Your assignment:
Bring together all lines from the listing below that contain the string "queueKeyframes".

----- Collected data -----

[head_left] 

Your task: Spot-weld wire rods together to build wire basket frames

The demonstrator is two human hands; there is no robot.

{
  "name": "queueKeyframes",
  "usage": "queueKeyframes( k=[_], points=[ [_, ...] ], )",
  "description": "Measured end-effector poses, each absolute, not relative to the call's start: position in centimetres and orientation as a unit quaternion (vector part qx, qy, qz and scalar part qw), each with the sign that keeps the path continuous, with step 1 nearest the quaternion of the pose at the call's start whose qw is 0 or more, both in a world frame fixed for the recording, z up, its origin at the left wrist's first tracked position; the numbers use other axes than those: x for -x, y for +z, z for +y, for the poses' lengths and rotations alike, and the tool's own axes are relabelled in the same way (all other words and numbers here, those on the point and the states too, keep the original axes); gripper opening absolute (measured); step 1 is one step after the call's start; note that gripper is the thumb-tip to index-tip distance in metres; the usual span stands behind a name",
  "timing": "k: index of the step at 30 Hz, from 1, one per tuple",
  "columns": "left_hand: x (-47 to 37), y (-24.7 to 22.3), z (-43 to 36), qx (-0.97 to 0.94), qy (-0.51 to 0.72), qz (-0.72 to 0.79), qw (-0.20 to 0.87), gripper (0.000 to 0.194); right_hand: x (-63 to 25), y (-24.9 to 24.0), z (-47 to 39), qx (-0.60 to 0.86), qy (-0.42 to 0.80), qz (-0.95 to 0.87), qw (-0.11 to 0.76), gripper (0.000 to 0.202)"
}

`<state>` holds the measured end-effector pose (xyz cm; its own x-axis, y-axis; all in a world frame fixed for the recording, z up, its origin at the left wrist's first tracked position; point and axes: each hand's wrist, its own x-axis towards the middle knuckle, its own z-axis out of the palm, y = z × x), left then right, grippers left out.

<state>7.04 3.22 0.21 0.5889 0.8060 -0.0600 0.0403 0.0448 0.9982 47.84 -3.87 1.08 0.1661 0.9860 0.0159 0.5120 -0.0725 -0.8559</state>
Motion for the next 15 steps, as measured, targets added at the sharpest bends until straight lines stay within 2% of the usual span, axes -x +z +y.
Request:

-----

Result of the exercise:
  "name": "queueKeyframes",
  "usage": "queueKeyframes( k=[_], points=[ [_, ...] ], )",

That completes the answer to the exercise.